I would like suggestions on movies my husband and I can watch together. I am extrememly new to this and we have never viewed pornography together although I recently became aware that he has watched it in the past by himself. I thought we could try it out together. Please keep in mind when making suggestions that I'm new to this and we are new to watching it together---so nothing too crazy!!!


----------



## Sad_in_NY (Jun 23, 2010)

This is tricky one these days. Porn DVDs have become increasingly expensive as demand has declined. Porn has shifted to the internet where it is avaliable, largely free.

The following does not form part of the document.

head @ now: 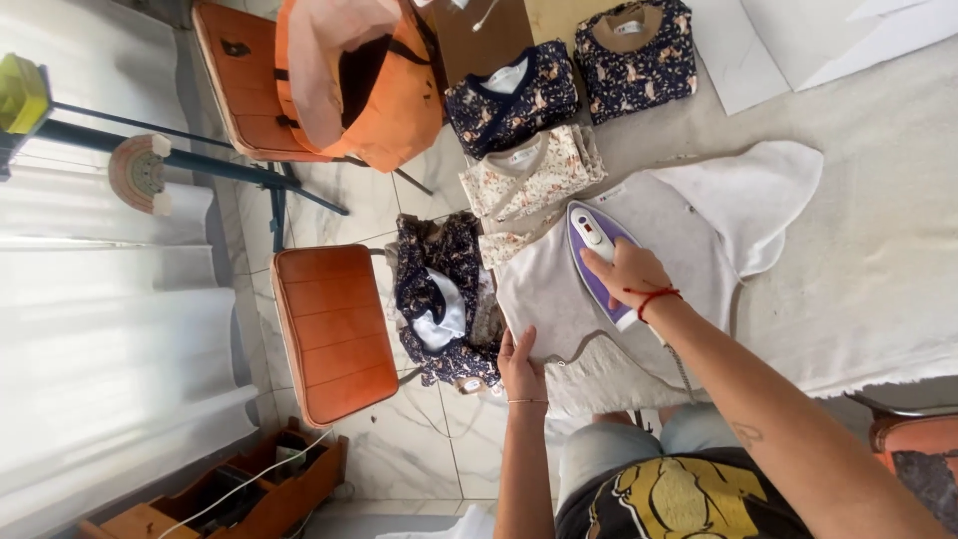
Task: Ironing and folding baby clothes on a pressing table in a factory setting.
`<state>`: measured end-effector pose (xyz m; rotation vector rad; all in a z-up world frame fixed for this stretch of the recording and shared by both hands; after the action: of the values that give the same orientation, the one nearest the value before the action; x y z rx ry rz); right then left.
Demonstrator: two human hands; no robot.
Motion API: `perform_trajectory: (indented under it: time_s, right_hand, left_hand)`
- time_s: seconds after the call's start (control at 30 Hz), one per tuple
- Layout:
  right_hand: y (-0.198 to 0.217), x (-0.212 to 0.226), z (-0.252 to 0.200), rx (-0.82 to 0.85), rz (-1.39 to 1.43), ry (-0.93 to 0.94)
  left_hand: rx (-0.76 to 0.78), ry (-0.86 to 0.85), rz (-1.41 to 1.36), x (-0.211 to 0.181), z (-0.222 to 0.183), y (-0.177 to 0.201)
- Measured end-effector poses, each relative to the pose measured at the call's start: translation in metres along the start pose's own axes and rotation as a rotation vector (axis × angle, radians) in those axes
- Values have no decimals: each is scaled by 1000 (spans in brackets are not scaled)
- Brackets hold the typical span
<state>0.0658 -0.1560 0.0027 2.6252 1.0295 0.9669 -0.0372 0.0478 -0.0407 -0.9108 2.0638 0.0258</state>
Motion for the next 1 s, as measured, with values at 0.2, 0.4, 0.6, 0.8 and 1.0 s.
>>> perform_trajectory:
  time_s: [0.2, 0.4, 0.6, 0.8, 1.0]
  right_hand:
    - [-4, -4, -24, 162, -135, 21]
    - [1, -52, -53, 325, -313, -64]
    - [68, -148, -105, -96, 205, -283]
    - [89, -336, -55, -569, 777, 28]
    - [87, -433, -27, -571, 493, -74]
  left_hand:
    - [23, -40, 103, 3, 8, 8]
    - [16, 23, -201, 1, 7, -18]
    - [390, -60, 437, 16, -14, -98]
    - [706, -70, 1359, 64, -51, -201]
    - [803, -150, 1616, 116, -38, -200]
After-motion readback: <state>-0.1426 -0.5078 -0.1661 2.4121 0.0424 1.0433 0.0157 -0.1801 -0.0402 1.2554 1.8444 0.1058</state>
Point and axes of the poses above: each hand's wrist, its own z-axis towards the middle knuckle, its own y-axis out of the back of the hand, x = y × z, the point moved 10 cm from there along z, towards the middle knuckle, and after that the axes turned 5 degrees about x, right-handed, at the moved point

There are a couple schools of thought. If you are a novice or a little uncomfortable you can do cinemax on demand and view one of their late night series/movies. They are little more tame. Not my cup of tea since the women all look the same, they are model skinny with fake breasts. Nothing wrong with that for many men, just doesn't arouse me, I want "real" women. But, my wife enjoys these features.

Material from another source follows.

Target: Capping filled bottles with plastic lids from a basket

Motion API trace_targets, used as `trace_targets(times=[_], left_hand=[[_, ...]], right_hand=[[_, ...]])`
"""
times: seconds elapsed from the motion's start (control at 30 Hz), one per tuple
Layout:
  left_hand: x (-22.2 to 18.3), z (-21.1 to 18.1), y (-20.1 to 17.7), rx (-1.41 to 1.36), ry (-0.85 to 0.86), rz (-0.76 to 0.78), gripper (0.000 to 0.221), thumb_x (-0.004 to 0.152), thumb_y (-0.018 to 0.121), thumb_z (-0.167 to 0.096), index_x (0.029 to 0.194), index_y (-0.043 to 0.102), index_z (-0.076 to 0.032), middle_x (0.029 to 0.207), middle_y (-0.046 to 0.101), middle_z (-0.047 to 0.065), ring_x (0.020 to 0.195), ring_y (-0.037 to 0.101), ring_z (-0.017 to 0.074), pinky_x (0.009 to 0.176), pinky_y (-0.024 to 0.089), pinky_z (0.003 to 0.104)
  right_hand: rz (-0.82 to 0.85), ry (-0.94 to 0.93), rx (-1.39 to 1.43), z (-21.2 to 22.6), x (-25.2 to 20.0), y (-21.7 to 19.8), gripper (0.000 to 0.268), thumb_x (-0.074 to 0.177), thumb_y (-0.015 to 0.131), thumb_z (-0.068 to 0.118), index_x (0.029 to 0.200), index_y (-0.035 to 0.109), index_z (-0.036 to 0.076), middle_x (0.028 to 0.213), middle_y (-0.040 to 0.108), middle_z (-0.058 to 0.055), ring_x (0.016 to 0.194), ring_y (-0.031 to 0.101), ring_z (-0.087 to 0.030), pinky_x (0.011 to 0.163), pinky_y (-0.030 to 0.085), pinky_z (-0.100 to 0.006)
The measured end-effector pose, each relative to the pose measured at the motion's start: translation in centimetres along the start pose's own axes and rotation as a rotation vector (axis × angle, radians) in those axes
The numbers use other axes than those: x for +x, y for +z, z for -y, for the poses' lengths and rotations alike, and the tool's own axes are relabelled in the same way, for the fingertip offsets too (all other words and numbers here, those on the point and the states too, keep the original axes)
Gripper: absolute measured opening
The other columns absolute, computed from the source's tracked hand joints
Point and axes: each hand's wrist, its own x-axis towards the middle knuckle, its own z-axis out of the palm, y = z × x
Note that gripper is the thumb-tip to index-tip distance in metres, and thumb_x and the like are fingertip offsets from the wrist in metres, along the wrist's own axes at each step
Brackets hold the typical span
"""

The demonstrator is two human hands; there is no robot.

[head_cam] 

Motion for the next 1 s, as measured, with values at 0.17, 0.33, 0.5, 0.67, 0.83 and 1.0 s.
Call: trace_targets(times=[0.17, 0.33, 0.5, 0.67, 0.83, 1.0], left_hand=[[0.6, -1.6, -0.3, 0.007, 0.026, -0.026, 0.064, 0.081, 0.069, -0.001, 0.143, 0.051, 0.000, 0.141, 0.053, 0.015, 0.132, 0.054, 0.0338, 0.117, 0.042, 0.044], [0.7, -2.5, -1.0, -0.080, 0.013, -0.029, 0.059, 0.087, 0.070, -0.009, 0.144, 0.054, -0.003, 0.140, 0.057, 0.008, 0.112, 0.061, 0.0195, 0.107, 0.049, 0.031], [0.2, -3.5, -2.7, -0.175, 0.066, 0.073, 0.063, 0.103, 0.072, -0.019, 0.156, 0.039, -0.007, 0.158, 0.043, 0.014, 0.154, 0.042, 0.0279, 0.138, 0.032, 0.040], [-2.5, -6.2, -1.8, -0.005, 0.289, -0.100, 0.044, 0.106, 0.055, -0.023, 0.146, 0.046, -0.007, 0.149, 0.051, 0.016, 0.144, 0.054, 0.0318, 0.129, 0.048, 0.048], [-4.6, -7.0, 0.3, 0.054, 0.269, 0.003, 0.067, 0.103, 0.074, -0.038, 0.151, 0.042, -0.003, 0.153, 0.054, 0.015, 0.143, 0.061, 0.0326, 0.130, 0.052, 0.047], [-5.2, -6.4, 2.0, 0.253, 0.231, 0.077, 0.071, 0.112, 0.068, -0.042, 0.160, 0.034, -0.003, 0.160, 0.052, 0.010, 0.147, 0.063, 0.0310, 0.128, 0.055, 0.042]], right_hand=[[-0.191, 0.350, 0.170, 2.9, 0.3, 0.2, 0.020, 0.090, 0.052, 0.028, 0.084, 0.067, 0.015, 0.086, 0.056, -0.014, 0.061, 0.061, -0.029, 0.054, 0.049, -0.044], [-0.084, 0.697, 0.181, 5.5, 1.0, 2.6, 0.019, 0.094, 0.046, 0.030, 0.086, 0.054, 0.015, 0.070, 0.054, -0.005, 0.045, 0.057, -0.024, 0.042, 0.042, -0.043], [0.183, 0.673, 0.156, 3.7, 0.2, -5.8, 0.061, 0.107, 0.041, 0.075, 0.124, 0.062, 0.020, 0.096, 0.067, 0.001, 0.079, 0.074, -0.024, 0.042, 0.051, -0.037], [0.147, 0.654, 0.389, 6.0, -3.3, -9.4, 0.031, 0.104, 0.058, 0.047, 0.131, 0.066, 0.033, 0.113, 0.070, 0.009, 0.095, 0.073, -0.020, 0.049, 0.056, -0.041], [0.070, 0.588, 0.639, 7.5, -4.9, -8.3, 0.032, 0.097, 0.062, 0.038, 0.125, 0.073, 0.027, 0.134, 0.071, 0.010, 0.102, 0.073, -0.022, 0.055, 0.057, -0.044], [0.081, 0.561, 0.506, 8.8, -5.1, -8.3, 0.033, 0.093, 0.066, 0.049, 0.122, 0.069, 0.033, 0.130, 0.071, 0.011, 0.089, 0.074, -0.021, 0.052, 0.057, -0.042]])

Full-length DVDs - lots of options for couples out there, there was a director Candida Royale I believe was her name, her movies were more catered to couples. We watched a couple, they were ok...
We recently purchased "Pirates" which my wife LOVED. It's a little corny and the women are generally fake, but the plot is kinda silly and it's pretty big budget.

Internet Porn - tons of options to fit every fantasy/fetish. If you click on one and it doesn't suit you, close it. Open another. Discussing what the two of you may like may be a good foreplay and help you learn a bit about each other. Again, no cost and you can window shop all night. There a few good sites that I have used. Xhamster.com, Tubegalore.com...

Good luck, I hope this helps.


----------



## IanIronwood (Jan 7, 2011)

married woman said:


> I would like suggestions on movies my husband and I can watch together. I am extrememly new to this and we have never viewed pornography together although I recently became aware that he has watched it in the past by himself. I thought we could try it out together. Please keep in mind when making suggestions that I'm new to this and we are new to watching it together---so nothing too crazy!!!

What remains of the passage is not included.